Exercise brief:
Below are several records. Retype exactly those lines running from the one with "### Available tool" through the one with "posture: RobotYaw (-0.45", end lines included, and no others.

Data to process:
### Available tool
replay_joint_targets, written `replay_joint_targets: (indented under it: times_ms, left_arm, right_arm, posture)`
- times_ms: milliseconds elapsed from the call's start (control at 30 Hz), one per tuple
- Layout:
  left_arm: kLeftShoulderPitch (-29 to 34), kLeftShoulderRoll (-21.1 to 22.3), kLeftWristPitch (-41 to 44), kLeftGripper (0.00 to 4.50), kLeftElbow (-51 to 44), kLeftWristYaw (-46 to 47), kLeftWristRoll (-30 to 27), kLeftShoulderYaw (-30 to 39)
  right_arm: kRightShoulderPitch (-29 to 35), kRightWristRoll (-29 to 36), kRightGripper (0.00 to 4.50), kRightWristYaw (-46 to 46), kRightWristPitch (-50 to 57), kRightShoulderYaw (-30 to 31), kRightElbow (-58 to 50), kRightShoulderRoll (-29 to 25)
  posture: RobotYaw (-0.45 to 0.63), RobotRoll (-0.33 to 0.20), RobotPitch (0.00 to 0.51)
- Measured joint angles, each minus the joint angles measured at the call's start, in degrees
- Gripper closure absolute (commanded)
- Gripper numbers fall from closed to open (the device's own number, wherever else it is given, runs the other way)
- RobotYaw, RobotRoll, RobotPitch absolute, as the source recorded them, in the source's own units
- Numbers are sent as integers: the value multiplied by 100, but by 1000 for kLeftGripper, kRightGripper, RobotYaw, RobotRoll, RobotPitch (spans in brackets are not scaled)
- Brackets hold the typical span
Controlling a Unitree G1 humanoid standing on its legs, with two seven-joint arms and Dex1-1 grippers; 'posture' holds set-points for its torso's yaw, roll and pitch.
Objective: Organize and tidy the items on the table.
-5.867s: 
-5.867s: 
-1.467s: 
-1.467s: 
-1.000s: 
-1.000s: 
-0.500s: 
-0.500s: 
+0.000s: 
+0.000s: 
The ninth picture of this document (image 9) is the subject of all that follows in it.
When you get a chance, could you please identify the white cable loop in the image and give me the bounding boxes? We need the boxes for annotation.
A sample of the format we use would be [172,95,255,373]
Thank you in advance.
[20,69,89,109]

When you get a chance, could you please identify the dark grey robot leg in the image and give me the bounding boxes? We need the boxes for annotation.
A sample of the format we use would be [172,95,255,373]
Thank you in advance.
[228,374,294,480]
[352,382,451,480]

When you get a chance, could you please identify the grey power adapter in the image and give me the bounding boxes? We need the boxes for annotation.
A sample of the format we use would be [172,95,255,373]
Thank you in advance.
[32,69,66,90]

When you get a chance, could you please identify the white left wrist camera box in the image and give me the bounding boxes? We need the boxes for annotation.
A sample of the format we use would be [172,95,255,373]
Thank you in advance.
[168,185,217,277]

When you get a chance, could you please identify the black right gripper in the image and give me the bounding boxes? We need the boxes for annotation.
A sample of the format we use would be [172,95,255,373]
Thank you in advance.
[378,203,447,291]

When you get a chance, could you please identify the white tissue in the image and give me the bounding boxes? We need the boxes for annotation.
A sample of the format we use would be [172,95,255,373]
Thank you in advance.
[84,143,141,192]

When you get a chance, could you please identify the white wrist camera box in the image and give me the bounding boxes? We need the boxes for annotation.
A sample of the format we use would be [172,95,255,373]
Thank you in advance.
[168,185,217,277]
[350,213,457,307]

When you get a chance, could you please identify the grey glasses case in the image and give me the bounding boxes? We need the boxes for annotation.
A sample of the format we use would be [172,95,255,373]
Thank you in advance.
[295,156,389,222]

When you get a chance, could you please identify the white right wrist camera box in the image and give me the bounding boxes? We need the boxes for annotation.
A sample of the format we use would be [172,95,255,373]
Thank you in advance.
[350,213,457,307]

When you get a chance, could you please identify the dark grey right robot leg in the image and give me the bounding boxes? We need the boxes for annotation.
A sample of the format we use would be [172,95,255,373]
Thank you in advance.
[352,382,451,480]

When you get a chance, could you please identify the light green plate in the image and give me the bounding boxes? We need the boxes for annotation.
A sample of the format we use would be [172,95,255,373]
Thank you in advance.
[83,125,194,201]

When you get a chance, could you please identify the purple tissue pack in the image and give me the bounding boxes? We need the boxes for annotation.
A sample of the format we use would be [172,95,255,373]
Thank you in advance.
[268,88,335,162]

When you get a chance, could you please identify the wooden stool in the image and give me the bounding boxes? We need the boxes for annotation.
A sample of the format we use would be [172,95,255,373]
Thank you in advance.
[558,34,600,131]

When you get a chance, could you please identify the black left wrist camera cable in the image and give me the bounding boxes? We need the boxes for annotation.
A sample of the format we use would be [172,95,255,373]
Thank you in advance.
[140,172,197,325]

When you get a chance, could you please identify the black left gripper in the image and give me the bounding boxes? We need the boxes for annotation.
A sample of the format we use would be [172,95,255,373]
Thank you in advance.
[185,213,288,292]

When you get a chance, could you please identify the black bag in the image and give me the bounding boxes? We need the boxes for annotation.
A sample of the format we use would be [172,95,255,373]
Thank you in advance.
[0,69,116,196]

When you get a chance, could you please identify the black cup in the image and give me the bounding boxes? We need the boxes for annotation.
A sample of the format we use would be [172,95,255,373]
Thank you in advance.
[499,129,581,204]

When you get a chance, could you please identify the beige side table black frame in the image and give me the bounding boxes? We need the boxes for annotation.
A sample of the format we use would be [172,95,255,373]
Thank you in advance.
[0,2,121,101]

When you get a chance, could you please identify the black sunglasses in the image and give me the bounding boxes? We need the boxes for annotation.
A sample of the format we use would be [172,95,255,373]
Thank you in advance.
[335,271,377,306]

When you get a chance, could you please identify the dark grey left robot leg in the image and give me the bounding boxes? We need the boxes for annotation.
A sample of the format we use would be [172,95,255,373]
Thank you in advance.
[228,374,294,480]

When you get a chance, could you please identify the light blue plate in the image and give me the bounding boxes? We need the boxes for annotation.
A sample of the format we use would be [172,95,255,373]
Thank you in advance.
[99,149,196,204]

==

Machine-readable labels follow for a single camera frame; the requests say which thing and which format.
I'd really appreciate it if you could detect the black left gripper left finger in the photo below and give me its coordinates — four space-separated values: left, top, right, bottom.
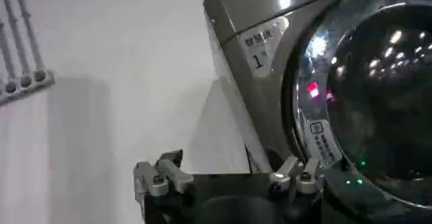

Exercise result:
### Available tool
replay_joint_targets, written `replay_joint_targets: (indented under it: times_ms, left_arm, right_arm, posture)`
- times_ms: milliseconds elapsed from the call's start (control at 30 Hz), one per tuple
- Layout:
  left_arm: kLeftShoulderPitch (-29 to 34), kLeftShoulderRoll (-21.1 to 22.3), kLeftWristPitch (-41 to 44), kLeftGripper (0.00 to 4.50), kLeftElbow (-51 to 44), kLeftWristYaw (-46 to 47), kLeftWristRoll (-30 to 27), kLeftShoulderYaw (-30 to 39)
  right_arm: kRightShoulderPitch (-29 to 35), kRightWristRoll (-29 to 36), kRightGripper (0.00 to 4.50), kRightWristYaw (-46 to 46), kRightWristPitch (-50 to 57), kRightShoulderYaw (-30 to 31), kRightElbow (-58 to 50), kRightShoulderRoll (-29 to 25)
  posture: RobotYaw (-0.45 to 0.63), RobotRoll (-0.33 to 0.20), RobotPitch (0.00 to 0.51)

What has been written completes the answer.